Hg1 is a concial grinder not a hybrid one. I don't see massive similarities other than they grind coffee ( hg1 v versalab )


----------



## Dylan (Dec 5, 2011)

Mrboots2u said:


> Hg1 is a concial grinder not a hybrid one. I don't see massive similarities other than they grind coffee ( hg1 v versalab )


Did VL not originate the floating burr design?


----------



## 4085 (Nov 23, 2012)

Whats the problem? All grinders look alike to a degree. You might as well say why did Mr Ford not patent the design for the car, then we would not have anything else! I suspect it is not the shape or looks of the grinder that are important but the hardware and technology


----------



## Dylan (Dec 5, 2011)

dfk41 said:


> Whats the problem? All grinders look alike to a degree. You might as well say why did Mr Ford not patent the design for the car, then we would not have anything else! I suspect it is not the shape or looks of the grinder that are important but the hardware and technology


I don't think you will find I said there was a problem...

I am interested in how it works. Hundreds of technologies in cars are patented and others cross licensed. If the design of one car was closely copied by another manufacturer there would be disputes over it.

When Apple proved Samsung deliberately set out to copy functions of the iPhone software, changed slightly but based on the iPhone functions they were awarded hundreds of millions.

To be clear here I do not have any kind of issue or problem with frank, or hg one, or anyone else copying the design of any other grinder, or not as the case may be. But like it interests me to know about Apple and Samsing it interests me also to know about the obvious observable similarities between such grinders and how you go about using and progressing the designs of another company.


----------



## malling (Dec 8, 2014)

I truly doubt Versalab has made a worldwide patent on the design.

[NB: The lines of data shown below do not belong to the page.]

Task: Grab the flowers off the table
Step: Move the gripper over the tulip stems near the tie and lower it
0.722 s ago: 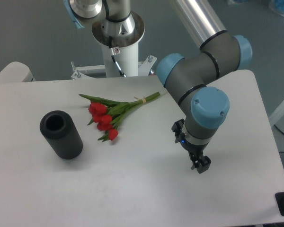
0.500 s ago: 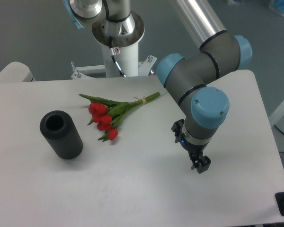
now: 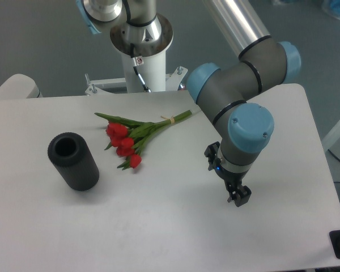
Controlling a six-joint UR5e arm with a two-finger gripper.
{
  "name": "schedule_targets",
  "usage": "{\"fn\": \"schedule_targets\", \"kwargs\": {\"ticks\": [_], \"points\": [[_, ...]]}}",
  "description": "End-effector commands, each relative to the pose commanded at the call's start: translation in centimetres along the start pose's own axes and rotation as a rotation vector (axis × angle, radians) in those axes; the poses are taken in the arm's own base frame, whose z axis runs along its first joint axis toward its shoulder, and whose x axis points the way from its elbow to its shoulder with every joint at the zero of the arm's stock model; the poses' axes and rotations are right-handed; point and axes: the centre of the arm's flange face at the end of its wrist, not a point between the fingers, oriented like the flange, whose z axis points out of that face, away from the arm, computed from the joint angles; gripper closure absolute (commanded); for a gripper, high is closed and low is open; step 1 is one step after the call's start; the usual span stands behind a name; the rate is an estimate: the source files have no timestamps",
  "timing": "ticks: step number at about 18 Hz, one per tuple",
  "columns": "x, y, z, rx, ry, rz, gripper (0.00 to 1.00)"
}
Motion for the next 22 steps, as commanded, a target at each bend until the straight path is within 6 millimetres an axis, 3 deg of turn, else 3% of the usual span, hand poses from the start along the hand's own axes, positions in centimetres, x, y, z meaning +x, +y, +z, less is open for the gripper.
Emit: {"fn": "schedule_targets", "kwargs": {"ticks": [5, 8, 13, 22], "points": [[3.2, 1.7, 0.5, -0.001, 0.033, -0.022, 0.0], [6.4, 1.8, 1.4, 0.005, 0.062, -0.023, 0.0], [12.0, 1.1, 5.5, 0.011, 0.164, -0.024, 0.0], [19.3, 0.2, 10.0, 0.02, 0.204, -0.029, 0.0]]}}
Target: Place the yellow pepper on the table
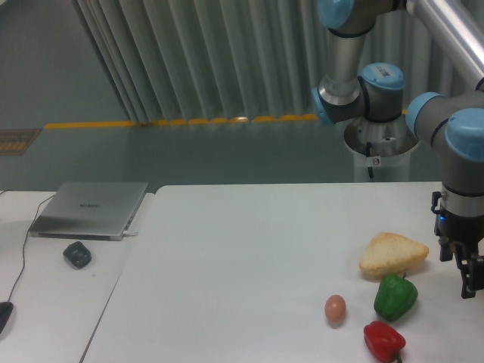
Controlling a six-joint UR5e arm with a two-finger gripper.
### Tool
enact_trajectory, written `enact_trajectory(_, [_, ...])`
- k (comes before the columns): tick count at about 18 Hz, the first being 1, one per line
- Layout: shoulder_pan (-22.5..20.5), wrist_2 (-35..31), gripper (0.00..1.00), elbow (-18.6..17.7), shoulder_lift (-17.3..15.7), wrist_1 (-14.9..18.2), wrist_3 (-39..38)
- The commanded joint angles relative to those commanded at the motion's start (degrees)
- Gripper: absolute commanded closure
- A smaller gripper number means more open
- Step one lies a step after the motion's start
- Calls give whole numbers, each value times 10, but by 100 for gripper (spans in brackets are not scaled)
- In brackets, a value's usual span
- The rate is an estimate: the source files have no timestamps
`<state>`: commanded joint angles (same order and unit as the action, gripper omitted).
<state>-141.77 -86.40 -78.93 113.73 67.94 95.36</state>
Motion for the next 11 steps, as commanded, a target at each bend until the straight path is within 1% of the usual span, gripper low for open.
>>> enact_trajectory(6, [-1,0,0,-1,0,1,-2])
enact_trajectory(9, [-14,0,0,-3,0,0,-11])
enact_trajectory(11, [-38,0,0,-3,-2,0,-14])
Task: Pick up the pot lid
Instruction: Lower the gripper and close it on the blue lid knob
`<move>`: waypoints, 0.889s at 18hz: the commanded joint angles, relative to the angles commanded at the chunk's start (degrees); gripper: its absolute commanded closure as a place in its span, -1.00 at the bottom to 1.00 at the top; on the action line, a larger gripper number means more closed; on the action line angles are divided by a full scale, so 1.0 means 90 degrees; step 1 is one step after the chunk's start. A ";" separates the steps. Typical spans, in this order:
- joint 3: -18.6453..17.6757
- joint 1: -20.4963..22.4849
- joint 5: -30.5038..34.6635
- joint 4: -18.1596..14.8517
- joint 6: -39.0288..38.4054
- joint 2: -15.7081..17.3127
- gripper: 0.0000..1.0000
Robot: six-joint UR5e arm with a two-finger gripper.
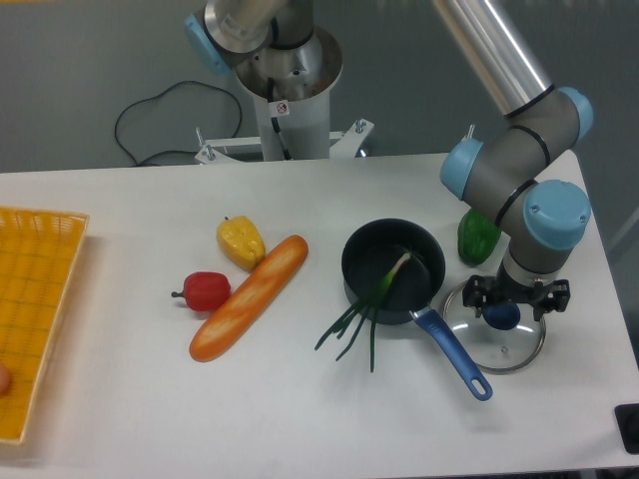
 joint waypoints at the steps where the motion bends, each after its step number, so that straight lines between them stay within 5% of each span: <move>1: 0.0000 0.0000 0.0000 0.0000 0.0000 0.0010 -1.00; 16: 0.0059 -0.0059 0.0000 0.0000 0.0000 -0.0068 -0.98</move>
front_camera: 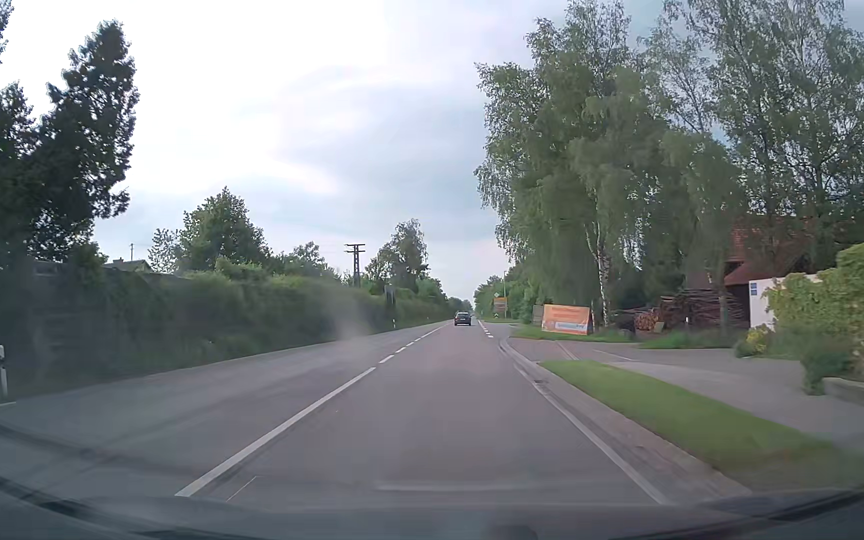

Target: Follow the waypoints while adhering to traffic rules and regulations

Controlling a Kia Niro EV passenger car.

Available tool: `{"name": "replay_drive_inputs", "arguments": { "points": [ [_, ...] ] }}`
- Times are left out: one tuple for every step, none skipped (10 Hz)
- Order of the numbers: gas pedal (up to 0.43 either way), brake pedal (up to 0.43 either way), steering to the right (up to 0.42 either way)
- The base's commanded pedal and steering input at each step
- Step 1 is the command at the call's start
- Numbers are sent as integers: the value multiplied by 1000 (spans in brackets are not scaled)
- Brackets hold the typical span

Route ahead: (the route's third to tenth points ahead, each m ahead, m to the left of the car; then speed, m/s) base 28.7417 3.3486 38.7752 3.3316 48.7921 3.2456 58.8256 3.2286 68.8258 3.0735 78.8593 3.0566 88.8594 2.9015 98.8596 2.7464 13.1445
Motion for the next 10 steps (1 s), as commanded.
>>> {"name": "replay_drive_inputs", "arguments": {
  "points": [
    [169,0,-3],
    [169,0,-2],
    [169,0,-2],
    [169,0,-2],
    [169,0,-2],
    [169,0,-2],
    [169,0,-2],
    [169,0,-2],
    [157,0,-1],
    [157,0,-2]
  ]
}}
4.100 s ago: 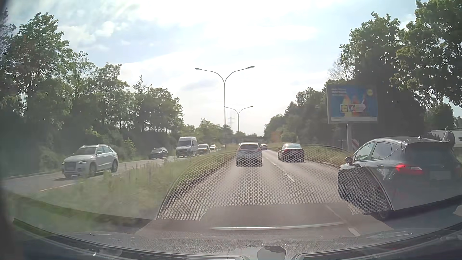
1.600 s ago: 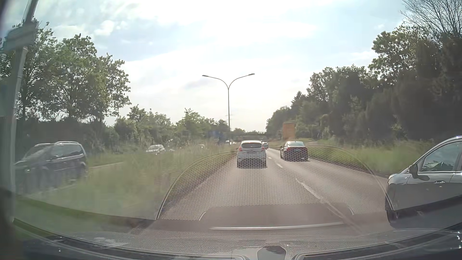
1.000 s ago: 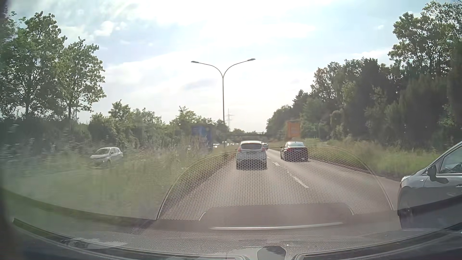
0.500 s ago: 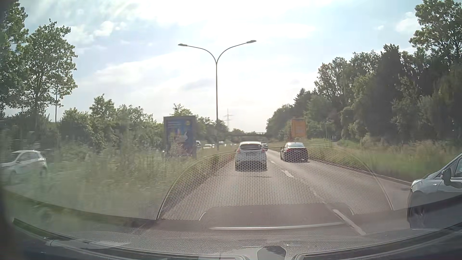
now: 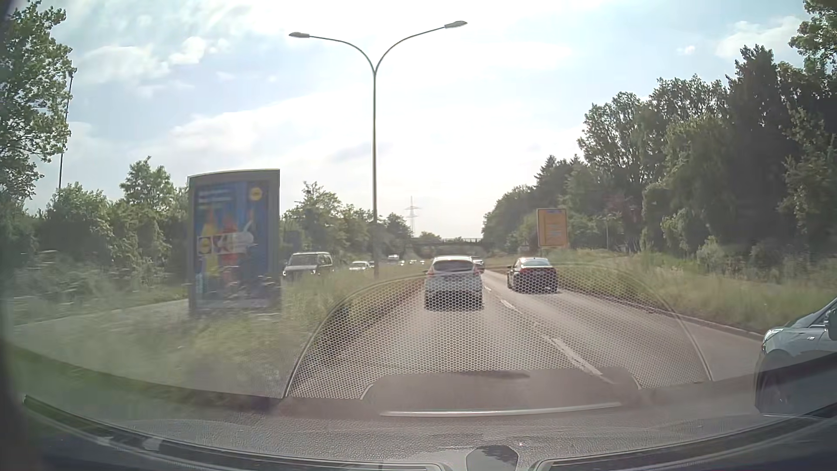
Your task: Follow the waypoints while adhering to traffic rules and regulations
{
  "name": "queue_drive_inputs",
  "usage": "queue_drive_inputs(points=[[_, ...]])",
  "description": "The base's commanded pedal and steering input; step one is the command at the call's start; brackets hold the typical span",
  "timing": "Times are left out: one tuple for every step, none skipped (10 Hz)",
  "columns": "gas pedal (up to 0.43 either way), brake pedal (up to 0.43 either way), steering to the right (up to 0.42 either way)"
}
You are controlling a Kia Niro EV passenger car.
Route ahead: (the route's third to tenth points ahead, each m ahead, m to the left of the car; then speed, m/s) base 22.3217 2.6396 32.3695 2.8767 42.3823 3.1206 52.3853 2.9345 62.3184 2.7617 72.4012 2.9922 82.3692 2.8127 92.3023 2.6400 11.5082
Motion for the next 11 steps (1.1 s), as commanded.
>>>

I agree with dfk41, so many grinders look alike, there is really only minor differences from one manufacture to the other, the only one who really make something that dos not look like a Mazzer are Mahlkönig/Ditting, Ceado, Eureka and Anfim, and still have some design choices in common.


----------



## Dylan (Dec 5, 2011)

This is basically the point of my interest here. Some designs or functions are patent-able, others either aren't or the idea is so old that its anyone's game. Clearly the classic grinder design was originated by someone and other copied it, both conical and flat. But when a novel idea or design is achieved like on the VL what it is that makes this function and design 'fair game' as such. Could VL have patented the design or the use of the floating burr or was there nothing original to patent?


----------



## dsc (Jun 7, 2013)

Wasn't the hybrid burr set used in the old La Cimbali DRM grinders?

https://plus.google.com/photos/109400676470209299278/albums/5250296814102496273

Price tag on that HB grinder seems to be between $5k and $10k.

T.


----------